No one is claiming there is present-day life on Mars. But no one is certain that there isn't life there, either. One of the biological experiments on America's "Viking Lander" -- called the "Labelled Release Experiment" gave off ambiguous signals 36 years ago. Signals that at first seemed consistent with microorganisms in the Martian Soil, but were later dismissed as some unusual "super-oxide" chemical property of the regolith.

But to this day, no one really knows for sure why the Labelled Release experiment spiked with large amounts of gas when Martian Soil was fed a nutrient mix in its test-chamber.

If there is existing microbial life at the Curiosity Landing Site, the Rover is not designed to directly detect it. After the Viking experience, it was felt that a more promising approach would be to look for signs of organics in the soil. Organics could signal the existence of extinct or perhaps dormant microorganisms.

The Mars Science Laboratory, better known as "Curiosity", is the most sophisticated spacecraft to land on the Red Planet since Viking. And it does Viking one better. It has wheels.

As "Curiosity" roves the surface of Mars over the next two years, no one will be looking more closely at it than University Of Alaska Chief Biologist Fred Rainey.

It was his graduate students who discovered the new species of microorganism on the Matanuska Glacier this summer. "Hymenobacter" was dormant in the glacial snow, but it grew into a pink mass when warmed inside a UAA laboratory and fed nutrients.

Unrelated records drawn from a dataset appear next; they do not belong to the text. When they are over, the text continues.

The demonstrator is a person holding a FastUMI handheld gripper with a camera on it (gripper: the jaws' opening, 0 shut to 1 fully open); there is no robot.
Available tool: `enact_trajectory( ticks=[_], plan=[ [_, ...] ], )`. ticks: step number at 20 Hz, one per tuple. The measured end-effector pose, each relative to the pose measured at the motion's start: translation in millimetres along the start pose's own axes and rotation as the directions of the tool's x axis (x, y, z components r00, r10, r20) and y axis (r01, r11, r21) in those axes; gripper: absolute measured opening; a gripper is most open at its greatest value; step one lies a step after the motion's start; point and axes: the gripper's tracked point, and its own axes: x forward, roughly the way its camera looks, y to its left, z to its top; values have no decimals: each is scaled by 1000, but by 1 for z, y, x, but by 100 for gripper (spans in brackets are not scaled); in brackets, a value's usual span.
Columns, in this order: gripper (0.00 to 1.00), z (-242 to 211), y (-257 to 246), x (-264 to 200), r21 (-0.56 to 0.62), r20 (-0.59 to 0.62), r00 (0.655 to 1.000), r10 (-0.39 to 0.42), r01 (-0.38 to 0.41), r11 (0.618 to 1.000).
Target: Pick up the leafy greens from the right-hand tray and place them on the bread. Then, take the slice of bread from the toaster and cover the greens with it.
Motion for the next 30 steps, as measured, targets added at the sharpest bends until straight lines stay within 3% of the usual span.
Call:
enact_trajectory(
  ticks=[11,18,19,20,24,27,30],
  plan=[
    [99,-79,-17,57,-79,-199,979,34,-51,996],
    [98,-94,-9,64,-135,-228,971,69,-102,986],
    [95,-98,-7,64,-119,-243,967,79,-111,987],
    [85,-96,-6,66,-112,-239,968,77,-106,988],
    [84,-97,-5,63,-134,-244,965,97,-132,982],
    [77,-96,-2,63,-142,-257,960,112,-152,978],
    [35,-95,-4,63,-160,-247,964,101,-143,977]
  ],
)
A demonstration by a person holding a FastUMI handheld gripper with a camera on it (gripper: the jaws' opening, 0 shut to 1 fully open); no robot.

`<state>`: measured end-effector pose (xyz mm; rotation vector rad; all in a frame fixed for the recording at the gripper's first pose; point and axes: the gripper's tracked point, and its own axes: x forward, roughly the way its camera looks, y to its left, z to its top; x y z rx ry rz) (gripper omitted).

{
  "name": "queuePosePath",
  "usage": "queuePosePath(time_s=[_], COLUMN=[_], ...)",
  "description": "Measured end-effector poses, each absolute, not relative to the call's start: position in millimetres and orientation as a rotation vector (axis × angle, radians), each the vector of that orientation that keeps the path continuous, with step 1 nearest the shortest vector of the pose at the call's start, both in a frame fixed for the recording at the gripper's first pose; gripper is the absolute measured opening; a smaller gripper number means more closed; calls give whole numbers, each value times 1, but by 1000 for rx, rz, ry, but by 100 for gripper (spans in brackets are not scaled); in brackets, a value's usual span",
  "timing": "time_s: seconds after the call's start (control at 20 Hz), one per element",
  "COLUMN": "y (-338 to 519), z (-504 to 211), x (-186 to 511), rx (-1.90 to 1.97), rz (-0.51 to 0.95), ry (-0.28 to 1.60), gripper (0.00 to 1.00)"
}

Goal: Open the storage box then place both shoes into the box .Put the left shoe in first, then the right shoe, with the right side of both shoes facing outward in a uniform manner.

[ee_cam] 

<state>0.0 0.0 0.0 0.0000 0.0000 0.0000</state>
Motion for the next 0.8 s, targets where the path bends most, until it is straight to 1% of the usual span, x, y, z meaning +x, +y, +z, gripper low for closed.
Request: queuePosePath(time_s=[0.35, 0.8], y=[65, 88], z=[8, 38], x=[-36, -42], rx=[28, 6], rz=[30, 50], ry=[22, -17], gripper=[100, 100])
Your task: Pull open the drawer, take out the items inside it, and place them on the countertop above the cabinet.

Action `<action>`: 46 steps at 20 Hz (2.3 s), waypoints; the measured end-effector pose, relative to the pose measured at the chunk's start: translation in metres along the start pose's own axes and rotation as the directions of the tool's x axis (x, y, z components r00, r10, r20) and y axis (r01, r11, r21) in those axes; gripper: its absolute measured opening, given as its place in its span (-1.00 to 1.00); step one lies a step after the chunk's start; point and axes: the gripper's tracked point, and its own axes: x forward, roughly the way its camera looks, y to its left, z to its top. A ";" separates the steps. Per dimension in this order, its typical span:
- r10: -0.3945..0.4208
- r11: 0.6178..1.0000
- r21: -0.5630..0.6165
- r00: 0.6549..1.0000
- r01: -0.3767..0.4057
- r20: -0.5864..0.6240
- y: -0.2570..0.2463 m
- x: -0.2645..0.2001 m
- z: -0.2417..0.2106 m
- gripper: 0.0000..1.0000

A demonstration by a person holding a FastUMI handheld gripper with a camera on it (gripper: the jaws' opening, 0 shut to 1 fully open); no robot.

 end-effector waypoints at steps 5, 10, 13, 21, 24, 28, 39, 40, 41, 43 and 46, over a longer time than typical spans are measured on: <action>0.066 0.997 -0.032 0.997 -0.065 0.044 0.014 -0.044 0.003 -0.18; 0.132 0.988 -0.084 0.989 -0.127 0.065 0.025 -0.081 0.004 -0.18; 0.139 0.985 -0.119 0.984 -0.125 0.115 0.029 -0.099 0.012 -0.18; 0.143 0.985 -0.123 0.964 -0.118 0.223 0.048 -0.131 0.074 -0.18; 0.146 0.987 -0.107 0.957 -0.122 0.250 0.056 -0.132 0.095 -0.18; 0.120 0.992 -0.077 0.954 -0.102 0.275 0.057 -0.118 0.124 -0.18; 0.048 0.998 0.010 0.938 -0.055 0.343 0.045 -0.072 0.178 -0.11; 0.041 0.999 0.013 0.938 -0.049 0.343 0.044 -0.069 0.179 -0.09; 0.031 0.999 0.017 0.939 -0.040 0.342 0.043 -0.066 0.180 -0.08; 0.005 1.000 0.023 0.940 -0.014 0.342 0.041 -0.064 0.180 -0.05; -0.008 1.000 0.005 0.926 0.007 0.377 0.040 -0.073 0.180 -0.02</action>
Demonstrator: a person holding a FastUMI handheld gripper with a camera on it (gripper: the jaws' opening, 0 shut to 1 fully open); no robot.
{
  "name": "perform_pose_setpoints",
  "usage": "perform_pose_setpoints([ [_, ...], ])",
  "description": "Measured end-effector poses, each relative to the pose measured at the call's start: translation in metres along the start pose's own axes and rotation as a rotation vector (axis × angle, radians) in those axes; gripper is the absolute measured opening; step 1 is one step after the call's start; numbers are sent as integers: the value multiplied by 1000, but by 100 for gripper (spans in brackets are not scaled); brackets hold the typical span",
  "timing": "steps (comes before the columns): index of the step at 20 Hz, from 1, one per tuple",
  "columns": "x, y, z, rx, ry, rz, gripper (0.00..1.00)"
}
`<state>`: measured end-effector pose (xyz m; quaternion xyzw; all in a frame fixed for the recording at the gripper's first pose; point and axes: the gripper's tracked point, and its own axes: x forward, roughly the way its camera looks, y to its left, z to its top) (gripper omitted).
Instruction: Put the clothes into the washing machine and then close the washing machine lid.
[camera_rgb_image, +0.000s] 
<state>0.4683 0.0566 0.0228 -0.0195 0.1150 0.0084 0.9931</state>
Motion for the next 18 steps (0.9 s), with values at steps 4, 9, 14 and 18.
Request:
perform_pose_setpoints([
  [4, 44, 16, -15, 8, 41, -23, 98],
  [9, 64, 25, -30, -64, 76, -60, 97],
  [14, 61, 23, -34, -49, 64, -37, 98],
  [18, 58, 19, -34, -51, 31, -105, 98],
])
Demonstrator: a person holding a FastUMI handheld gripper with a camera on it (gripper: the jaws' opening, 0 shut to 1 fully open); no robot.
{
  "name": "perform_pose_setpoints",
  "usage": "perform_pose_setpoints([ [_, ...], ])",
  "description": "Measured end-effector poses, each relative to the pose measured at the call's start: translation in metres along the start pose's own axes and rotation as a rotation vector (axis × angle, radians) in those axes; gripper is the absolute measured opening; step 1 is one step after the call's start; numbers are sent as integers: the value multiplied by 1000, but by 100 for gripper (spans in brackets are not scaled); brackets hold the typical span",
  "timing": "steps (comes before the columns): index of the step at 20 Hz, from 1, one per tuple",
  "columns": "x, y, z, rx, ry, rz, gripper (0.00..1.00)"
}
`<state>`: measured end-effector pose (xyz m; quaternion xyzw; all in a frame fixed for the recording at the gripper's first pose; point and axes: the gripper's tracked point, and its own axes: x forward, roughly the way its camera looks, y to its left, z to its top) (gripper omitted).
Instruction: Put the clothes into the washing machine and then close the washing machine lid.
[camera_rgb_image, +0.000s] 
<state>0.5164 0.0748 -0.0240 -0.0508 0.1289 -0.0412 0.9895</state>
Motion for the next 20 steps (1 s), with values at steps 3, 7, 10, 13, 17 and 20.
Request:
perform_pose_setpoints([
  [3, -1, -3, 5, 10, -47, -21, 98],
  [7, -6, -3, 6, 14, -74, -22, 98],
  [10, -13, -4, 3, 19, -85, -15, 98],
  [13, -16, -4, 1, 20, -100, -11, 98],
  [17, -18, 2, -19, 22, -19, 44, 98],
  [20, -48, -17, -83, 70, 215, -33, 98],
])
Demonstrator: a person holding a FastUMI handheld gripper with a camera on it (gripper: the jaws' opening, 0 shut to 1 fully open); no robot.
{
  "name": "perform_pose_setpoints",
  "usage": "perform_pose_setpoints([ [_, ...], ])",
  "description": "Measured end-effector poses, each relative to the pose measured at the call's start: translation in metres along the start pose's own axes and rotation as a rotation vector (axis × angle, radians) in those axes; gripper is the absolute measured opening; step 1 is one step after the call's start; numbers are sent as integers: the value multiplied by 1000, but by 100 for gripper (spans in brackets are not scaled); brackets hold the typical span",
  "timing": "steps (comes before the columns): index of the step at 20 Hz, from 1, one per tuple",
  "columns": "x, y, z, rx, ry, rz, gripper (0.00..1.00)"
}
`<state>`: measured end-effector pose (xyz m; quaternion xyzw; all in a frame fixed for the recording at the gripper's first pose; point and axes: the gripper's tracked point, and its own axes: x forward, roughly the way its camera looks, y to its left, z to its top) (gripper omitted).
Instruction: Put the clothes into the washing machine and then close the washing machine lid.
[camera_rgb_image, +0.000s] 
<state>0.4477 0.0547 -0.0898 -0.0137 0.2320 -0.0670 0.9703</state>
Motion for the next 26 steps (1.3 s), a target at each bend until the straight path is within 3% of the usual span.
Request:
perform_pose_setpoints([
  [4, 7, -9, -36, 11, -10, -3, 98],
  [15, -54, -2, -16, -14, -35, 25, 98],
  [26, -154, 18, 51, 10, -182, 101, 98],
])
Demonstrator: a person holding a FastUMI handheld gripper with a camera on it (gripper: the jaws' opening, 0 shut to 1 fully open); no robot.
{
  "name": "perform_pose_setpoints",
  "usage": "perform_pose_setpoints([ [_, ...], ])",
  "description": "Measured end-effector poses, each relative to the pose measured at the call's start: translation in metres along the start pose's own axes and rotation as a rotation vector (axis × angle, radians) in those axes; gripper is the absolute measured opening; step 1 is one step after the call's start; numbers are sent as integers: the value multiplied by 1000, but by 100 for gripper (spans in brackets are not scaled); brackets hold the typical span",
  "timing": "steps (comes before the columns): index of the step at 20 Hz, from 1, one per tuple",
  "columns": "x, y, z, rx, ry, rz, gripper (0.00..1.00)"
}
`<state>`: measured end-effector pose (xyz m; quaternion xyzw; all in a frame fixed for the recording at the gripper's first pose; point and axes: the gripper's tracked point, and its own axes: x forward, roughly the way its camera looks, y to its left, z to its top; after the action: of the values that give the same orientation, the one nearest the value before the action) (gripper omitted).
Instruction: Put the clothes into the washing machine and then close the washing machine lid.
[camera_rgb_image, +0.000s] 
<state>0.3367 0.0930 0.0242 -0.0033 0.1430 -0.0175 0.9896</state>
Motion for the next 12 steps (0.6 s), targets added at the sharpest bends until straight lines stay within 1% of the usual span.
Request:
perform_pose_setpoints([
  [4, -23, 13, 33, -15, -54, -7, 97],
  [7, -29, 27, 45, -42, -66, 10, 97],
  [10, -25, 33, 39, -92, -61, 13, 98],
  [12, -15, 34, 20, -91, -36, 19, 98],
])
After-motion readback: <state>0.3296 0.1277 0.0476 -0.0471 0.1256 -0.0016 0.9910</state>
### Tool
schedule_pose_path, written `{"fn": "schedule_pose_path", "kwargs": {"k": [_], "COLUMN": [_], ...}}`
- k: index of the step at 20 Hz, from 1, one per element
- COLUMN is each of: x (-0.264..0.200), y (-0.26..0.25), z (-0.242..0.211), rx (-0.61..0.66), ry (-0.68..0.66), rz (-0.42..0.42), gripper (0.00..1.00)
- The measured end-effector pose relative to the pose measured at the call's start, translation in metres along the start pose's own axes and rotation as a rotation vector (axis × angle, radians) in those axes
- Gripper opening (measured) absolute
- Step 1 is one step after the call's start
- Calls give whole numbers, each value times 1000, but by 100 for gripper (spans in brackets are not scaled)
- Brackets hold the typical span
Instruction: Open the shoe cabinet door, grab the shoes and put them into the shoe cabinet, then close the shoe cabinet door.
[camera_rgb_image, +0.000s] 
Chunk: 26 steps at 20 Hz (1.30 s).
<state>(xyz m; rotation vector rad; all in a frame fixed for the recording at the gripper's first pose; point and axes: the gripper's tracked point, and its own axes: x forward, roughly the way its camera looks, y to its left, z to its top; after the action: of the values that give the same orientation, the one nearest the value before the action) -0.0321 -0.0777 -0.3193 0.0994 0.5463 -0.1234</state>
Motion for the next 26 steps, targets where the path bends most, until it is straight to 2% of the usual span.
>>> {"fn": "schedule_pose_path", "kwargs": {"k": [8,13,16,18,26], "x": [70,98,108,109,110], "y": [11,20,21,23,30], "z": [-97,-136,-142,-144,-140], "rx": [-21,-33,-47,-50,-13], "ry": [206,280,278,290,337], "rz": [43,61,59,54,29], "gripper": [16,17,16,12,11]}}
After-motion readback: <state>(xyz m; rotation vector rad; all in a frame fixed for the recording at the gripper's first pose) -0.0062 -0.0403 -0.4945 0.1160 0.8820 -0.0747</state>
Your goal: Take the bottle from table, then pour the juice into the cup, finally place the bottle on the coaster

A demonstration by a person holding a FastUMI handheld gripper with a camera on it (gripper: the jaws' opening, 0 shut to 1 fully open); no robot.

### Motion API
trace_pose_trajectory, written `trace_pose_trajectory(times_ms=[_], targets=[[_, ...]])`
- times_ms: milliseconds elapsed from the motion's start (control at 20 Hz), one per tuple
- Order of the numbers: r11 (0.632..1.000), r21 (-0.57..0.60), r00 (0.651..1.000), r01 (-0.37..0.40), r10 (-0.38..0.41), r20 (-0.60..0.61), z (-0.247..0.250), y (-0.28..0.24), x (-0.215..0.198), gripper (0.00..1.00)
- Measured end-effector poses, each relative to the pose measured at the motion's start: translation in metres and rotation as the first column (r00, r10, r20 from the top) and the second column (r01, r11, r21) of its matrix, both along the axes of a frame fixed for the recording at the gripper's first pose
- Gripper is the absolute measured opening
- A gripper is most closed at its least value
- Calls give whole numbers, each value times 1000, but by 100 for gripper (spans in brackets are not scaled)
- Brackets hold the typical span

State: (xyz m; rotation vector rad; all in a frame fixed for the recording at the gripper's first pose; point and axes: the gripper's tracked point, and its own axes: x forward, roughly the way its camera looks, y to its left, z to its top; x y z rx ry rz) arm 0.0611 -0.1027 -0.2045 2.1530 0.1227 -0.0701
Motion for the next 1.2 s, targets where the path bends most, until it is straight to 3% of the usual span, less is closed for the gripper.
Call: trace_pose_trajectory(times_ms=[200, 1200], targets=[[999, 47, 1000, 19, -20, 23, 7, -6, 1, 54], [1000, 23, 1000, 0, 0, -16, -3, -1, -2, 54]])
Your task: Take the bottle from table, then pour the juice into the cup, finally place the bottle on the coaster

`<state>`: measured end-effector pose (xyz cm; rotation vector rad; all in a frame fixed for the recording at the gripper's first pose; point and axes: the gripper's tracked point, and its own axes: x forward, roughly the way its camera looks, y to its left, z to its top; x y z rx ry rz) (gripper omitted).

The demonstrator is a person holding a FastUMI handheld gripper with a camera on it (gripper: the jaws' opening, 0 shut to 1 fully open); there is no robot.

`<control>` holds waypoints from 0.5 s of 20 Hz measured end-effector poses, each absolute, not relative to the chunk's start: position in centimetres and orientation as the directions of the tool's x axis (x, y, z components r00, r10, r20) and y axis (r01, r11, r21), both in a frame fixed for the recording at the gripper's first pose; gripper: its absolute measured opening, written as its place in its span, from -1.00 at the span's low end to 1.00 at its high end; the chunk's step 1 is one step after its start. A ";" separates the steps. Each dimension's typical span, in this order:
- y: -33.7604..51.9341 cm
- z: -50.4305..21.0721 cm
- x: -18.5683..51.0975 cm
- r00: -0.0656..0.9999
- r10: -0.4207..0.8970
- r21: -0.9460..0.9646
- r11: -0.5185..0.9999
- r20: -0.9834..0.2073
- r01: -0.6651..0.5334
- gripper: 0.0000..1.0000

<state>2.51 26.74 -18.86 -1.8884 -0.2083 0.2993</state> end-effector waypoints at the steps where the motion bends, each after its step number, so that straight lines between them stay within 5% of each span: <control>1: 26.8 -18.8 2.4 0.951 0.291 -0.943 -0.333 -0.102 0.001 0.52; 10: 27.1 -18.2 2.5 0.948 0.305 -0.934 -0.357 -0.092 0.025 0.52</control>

When it was deliberately dosed with massive amounts of Gamma Rays -- and Ultraviolet Radiation -- the organism proved it could repair its own D.N.A and survive.

Those are the kinds of adaptations that would prove very useful to survival on Mars.

Because NASA isn't sure what a microorganism on another planet would look like -- if it found it -- it wants to study Mars "analogues" here on Earth. Both Antarctica and Alaska are considered good places to look for clues as to what Martian life might look like if it's ever found.

And tonight no one can exclude the possibility that if Martian life ever did exist, that it might have looked like a newly discovered pink bacterium sitting in culture jars inside a U.A.A. Laboratory.

In the course of the 2-year Curiosity Mission, we may find out if such a blueprint for life ever existed on Mars.